Mocking without understanding side effects	HIGH	Anti-Pattern 3 gate: run with real impl first, observe side effects, THEN mock minimally
Incomplete mocks missing downstream fields	HIGH	Anti-Pattern 4 iron rule: mock COMPLETE data structure, not just fields your test checks
Coverage below 80% without filling gaps	MEDIUM	Coverage Gate: identify uncovered lines and write additional tests
Introducing a new test framework instead of using existing one	MEDIUM	Constraint 6: detect framework first, use project's existing one always
Modifying source files to make tests work	HIGH	Role boundary: test writes test files ONLY — source changes go to rune:fix
Test-only methods leaking into production code	MEDIUM	Anti-Pattern 2 gate: if method only called by tests → move to test utilities
Bulk test writing before first GREEN (horizontal slicing)	CRITICAL	Phase 3.5 gate — bulk_test_count <= 1, defer additional tests to subsequent cycles
Test names describe shape (`returns boolean`, `has property`) instead of behavior	MEDIUM	Scan names for shape-words; rewrite to behavior verbs (accepts/rejects/produces).
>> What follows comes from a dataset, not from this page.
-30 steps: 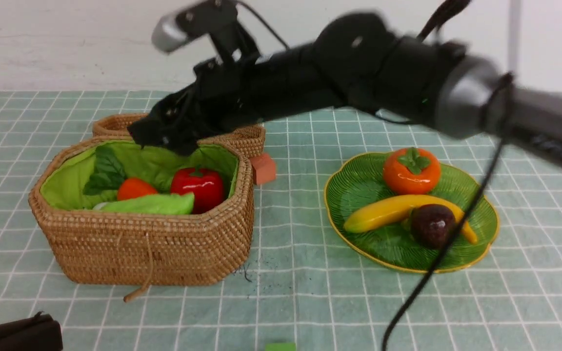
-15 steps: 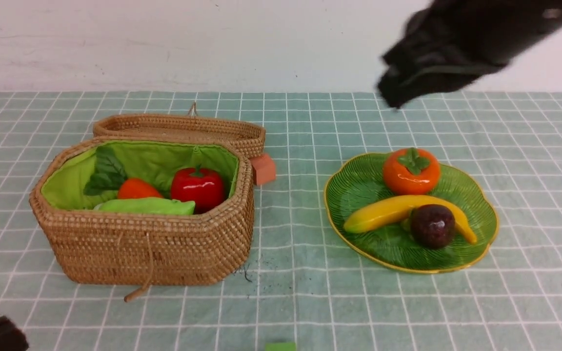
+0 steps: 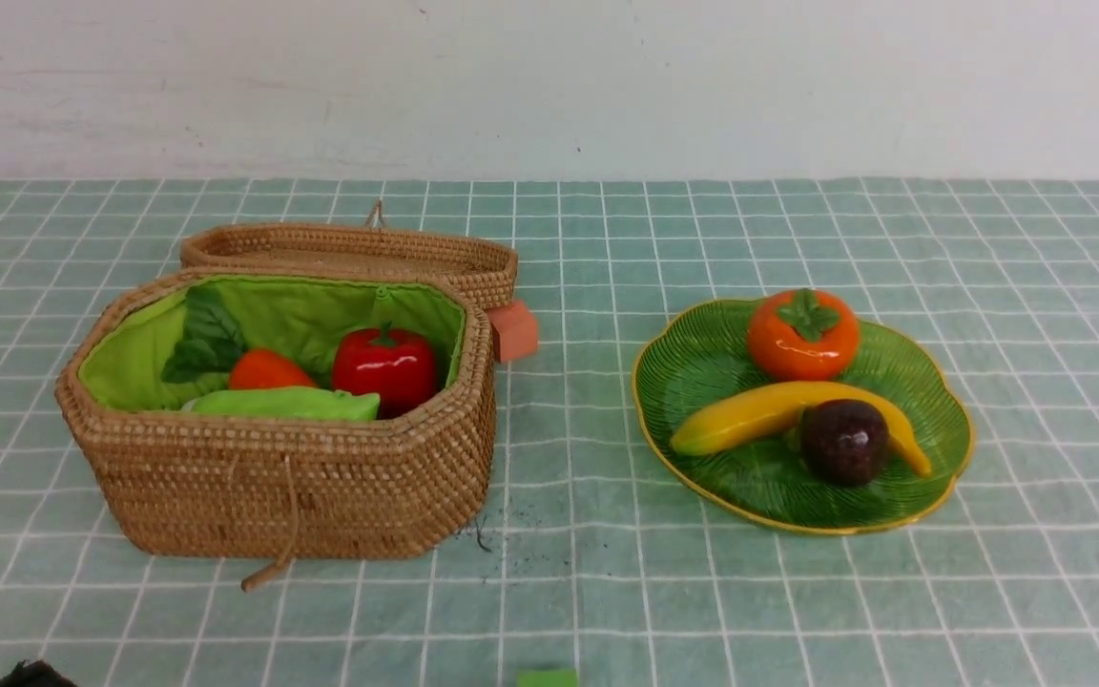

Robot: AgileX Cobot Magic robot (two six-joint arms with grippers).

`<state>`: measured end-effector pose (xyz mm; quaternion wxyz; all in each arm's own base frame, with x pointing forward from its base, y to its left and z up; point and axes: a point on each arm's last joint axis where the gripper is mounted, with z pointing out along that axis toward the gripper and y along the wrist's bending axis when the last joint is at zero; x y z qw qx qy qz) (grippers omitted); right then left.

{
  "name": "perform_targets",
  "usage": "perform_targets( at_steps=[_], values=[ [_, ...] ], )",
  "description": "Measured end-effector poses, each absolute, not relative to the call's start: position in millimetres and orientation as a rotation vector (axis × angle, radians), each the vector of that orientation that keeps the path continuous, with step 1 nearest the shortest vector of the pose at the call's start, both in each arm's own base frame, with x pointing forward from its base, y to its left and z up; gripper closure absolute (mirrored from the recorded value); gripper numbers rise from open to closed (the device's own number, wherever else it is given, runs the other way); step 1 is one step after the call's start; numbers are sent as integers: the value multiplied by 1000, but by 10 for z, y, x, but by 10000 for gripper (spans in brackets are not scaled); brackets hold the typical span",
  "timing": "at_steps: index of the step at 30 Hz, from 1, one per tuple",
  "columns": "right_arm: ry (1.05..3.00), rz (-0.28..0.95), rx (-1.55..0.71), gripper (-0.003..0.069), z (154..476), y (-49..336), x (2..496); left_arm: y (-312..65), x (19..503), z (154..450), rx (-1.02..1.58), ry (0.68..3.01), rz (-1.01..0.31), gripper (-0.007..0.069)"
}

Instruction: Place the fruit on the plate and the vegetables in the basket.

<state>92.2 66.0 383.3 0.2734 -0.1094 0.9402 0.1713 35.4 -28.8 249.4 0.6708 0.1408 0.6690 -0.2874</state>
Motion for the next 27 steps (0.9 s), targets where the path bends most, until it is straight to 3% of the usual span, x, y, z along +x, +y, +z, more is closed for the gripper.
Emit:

See references/test-quality.md
Mocking internal collaborators in same module	HIGH	System-boundary rule from references/mocking-policy.md — mock only what you don't own
Layering old shallow-module tests on top of new deepened-interface tests	MEDIUM	After improve-architecture deepens a module, REPLACE tests don't ADD them; one interface = one test surface

Self-Validation

SELF-VALIDATION (run before emitting Test Report):
- [ ] Every test file has at least one assertion — no empty test bodies
- [ ] RED phase output shows actual failures (not "0 tests") — tests were real, not stubs
- [ ] No test modifies source code — test files only, source changes belong to fix
- [ ] Test names describe behavior, not implementation ("should reject expired token" not "test function X")
- [ ] No mocks of the thing being tested — only mock external dependencies
- [ ] If BA requirements exist (REQ-xxx), every requirement has at least one test — check plan's Traceability Matrix

Done When

Test framework detected from project config files
Tests cover happy path + at least 2 edge cases + error case
All new tests FAIL (RED phase — actual failure output shown)
After implementation: all tests PASS (GREEN phase — actual pass output shown)
Coverage ≥80% verified via verification
Test Report emitted with framework, test count, RED/GREEN status, and coverage
Self-Validation: all checks passed
Cycle audit trail intact — every RED has a paired GREEN in git log, no orphan tests pre-first-GREEN
Test names use behavior-words (accepts/rejects/produces/...) not shape-words (returns/has property/is defined)

Cost Profile

~$0.03-0.08 per invocation. Sonnet for writing tests, Bash for running them. Frequent invocation in TDD workflow.

Scope guardrail: Do not modify source or implementation files to make tests pass unless explicitly delegated by the parent agent.